People like you are in this dataset

One of the recent projects we’ve done at Bath: Hacked is to explore a sample of the Strava Metro data covering the city of Bath. I’m not going to cover all of the project details in this post, but if you’re interested then I suggest you read this introductory post and then look at some of the different ways we presented and analysed the data.

From the start of the project we decided that we wanted to show the local (cycling) community what insights we might be able to draw from the dataset and illustrate some of the ways it might be used.

Our first step was to describe the dataset and how it was collected. We then outlined some questions we might ask of the data. And we tried to assess how representative the dataset was of the local cycling community by comparing it with data from the last census.

The reactions were really interesting. I spent a great deal of time on social media patiently answering questions and objections. I wanted to help answer those questions and understand what issues and concerns people might have in using this type of data.

I found that there were broadly two different types of feedback.

Visible participation

The first, more positive response, was from existing or previous Strava users surprised or delighted that their data might contribute towards this type of analysis. Some people shared the fact that they only logged some types of rides, while others explained that they already logged all of their activity including commutes and recreational riding. I saw one comment from a user who was now determined to do this more diligently, just so they could contribute to the Metro dataset.

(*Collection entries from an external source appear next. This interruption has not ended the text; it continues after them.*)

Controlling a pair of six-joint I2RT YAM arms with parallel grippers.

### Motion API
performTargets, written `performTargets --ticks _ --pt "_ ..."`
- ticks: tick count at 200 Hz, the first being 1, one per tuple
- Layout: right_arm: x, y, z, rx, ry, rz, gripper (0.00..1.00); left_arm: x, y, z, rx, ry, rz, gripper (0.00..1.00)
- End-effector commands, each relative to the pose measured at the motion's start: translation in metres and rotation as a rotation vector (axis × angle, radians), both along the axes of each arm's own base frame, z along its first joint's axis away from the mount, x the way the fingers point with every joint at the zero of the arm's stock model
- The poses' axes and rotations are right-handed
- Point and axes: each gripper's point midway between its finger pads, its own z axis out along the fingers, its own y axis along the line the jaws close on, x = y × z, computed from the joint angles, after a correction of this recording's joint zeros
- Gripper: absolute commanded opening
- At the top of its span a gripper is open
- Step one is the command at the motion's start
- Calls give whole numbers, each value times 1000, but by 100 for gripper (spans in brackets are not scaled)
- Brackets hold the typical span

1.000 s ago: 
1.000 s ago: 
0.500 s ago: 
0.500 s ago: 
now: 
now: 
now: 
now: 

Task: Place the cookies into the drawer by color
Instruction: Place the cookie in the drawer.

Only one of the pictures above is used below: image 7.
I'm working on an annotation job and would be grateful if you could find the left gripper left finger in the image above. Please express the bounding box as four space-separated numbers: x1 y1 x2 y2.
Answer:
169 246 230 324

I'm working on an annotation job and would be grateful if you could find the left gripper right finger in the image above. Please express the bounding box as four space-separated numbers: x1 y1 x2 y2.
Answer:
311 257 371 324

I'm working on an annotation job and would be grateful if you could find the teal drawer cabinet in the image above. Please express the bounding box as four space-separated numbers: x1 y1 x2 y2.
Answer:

A lesson here is that even users who understand that their data is being collected can still be surprised in the ways that the data might be re-purposed.  This is a data literacy issue: how can we help non-specialists understand the incredible malleability of data?

I think the reaction also reinforces the point that people will often contribute more if they think their data can be used for social good. Or just that people like them are also contributing.

This is important if we want to  encourage more participation in the maintenance of data infrastructure. Commercial organisations would do well to think about how open data and data philanthropy might drive more use of their platforms rather than threaten them.

Even if the Strava data were completely open there are still challenges in its use and interpretation. This creates the space for value-added services. (btw, if anyone wants help with using the Strava Metro data then I’m happy to discuss how Bath: Hacked could help out!)

Two tribes

The second, more negative response, was from people who didn’t use Strava and often had strong opinions about the service. I’ll step lightly over the details here. But, while I want to avoid being critical (because I’m genuinely not), I want to share a variety of the responses I saw:

  • I don’t use this dataset, so it can’t tell you anything about how I cycle
  • I don’t understand why people might use the service, so I’m suspicious of what the data might include
  • I think only a certain type of people use the service so its only representative of them, not me
  • I think people only use this service in a specific way, e.g. not for regular commutes, and so the data has limited use
  • I’m suspicious about the reliability of the data, so distrust it.

I’d think I’d sum all of that up as: “people like me don’t use this service, so any data you have isn’t representative of me or my community“.

This is exactly the issue we tried to shed some light on in our first two blog posts. So clearly we failed at that! Something to improve on in future.

The real lesson for me here is that people need to see themselves in a dataset.

If  we don’t help someone understand whether a dataset is representative of them, then it’s use will be viewed with suspicion and doubt. It doesn’t matter how rigorous the data collection and analysis process might be behind the scenes, it’s important to help find ways for people to see that for themselves. This isn’t a data literacy issue: it’s a problem with how we effectively communicate and build trust in data.

If we increasingly want to use data as a mirror of society, then people need to be able to see themselves in its reflection.

If they can see how they might be a valuable part of a dataset, then they may be more willing to contribute. If they can see whether they (or people like them) are represented in a dataset, then they may be more willing to accept insights drawn from that data.

Story telling is likely to be a useful tool here, but I wonder whether there are other complementary ways to approach these issues?